## WHAT TO WORK ON
Copy out the listing that follows, exact in every word, and skip the images.
DATASET SECTION Block Start
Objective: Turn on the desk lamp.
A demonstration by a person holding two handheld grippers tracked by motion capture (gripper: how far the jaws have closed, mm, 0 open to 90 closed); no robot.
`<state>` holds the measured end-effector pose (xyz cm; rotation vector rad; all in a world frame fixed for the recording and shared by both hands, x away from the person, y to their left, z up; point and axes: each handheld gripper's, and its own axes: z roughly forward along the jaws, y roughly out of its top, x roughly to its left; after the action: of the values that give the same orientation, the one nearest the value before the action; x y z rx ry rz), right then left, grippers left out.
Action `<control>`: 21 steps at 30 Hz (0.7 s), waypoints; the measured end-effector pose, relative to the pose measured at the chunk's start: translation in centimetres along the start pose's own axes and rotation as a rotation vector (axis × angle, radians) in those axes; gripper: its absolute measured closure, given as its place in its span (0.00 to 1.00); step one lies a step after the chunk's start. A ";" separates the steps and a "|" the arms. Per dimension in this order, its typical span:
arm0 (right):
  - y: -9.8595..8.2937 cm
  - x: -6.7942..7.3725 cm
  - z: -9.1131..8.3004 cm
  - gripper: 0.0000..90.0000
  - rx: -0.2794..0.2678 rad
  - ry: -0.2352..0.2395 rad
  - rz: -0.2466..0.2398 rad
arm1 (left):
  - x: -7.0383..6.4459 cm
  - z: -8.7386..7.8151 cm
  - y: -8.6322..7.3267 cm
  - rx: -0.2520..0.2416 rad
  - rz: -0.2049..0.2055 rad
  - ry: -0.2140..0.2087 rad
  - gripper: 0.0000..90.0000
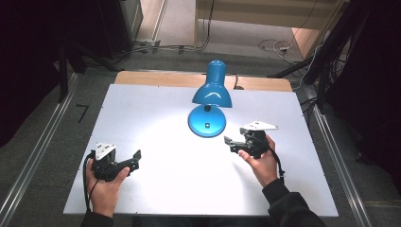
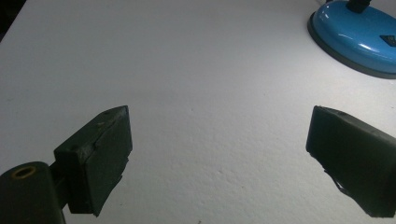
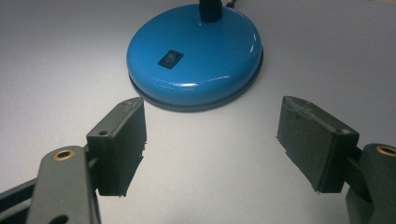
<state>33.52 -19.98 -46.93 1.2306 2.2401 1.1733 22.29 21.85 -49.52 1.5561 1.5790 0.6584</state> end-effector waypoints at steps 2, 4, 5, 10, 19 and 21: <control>-0.1 -0.2 -0.2 0.25 -0.001 -0.005 -0.002 | 0.0 0.0 0.0 0.000 0.001 0.001 0.09; -0.3 -0.4 -0.5 0.25 -0.002 -0.008 -0.002 | 0.0 0.0 0.0 -0.001 0.000 0.000 0.09; -0.4 -0.5 -0.6 0.25 0.000 -0.006 -0.001 | 0.0 0.0 0.0 -0.001 -0.001 0.000 0.09; -0.9 -1.0 -1.5 0.25 0.002 -0.014 0.004 | 0.0 0.0 0.0 0.002 0.001 0.002 0.09; -1.8 -2.2 -3.5 0.25 -0.010 -0.028 0.012 | 0.0 0.0 0.0 0.003 0.000 0.001 0.09; -2.2 -2.6 -4.0 0.25 -0.010 -0.037 0.018 | 0.0 0.1 0.0 0.007 0.002 0.004 0.09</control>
<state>31.39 -24.76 -46.52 1.2611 2.1979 1.1570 22.34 21.87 -49.60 1.5629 1.5840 0.6577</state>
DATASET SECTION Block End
## TASK OUTPUT
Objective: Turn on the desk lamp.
A demonstration by a person holding two handheld grippers tracked by motion capture (gripper: how far the jaws have closed, mm, 0 open to 90 closed); no robot.
`<state>` holds the measured end-effector pose (xyz cm; rotation vector rad; all in a world frame fixed for the recording and shared by both hands, x away from the person, y to their left, z up; point and axes: each handheld gripper's, and its own axes: z roughly forward along the jaws, y roughly out of its top, x roughly to its left; after the action: of the values that give the same orientation, the one nearest the value before the action; x y z rx ry rz), right then left, grippers left out.
Action `<control>`: 21 steps at 30 Hz (0.7 s), waypoints; the measured end-effector pose, relative to the pose measured at the chunk's start: translation in centimetres along the start pose's own axes and rotation as a rotation vector (axis × angle, radians) in those axes; gripper: its absolute measured closure, given as its place in its span (0.00 to 1.00); step one lies a step after the chunk's start. A ";" separates the steps and a "|" the arms. Per dimension in this order, its typical span:
arm0 (right):
  - y: -9.8595..8.2937 cm
  - x: -6.7942..7.3725 cm
  - z: -9.1131..8.3004 cm
  - gripper: 0.0000..90.0000
  - rx: -0.2794..0.2678 rad
  - ry: -0.2352..0.2395 rad
  - rz: -0.2466..0.2398 rad
arm1 (left):
  - x: -7.0383..6.4459 cm
  - z: -8.7386..7.8151 cm
  - y: -8.6322..7.3267 cm
  - rx: -0.2520..0.2416 rad
  - rz: -0.2049..0.2055 rad
  - ry: -0.2140..0.2087 rad
  - gripper: 0.0000..90.0000
<state>33.52 -19.98 -46.93 1.2306 2.2401 1.1733 22.29 21.85 -49.52 1.5561 1.5790 0.6584</state> end-effector waypoints at steps 2, 4, 5, 10, 19 and 21: <control>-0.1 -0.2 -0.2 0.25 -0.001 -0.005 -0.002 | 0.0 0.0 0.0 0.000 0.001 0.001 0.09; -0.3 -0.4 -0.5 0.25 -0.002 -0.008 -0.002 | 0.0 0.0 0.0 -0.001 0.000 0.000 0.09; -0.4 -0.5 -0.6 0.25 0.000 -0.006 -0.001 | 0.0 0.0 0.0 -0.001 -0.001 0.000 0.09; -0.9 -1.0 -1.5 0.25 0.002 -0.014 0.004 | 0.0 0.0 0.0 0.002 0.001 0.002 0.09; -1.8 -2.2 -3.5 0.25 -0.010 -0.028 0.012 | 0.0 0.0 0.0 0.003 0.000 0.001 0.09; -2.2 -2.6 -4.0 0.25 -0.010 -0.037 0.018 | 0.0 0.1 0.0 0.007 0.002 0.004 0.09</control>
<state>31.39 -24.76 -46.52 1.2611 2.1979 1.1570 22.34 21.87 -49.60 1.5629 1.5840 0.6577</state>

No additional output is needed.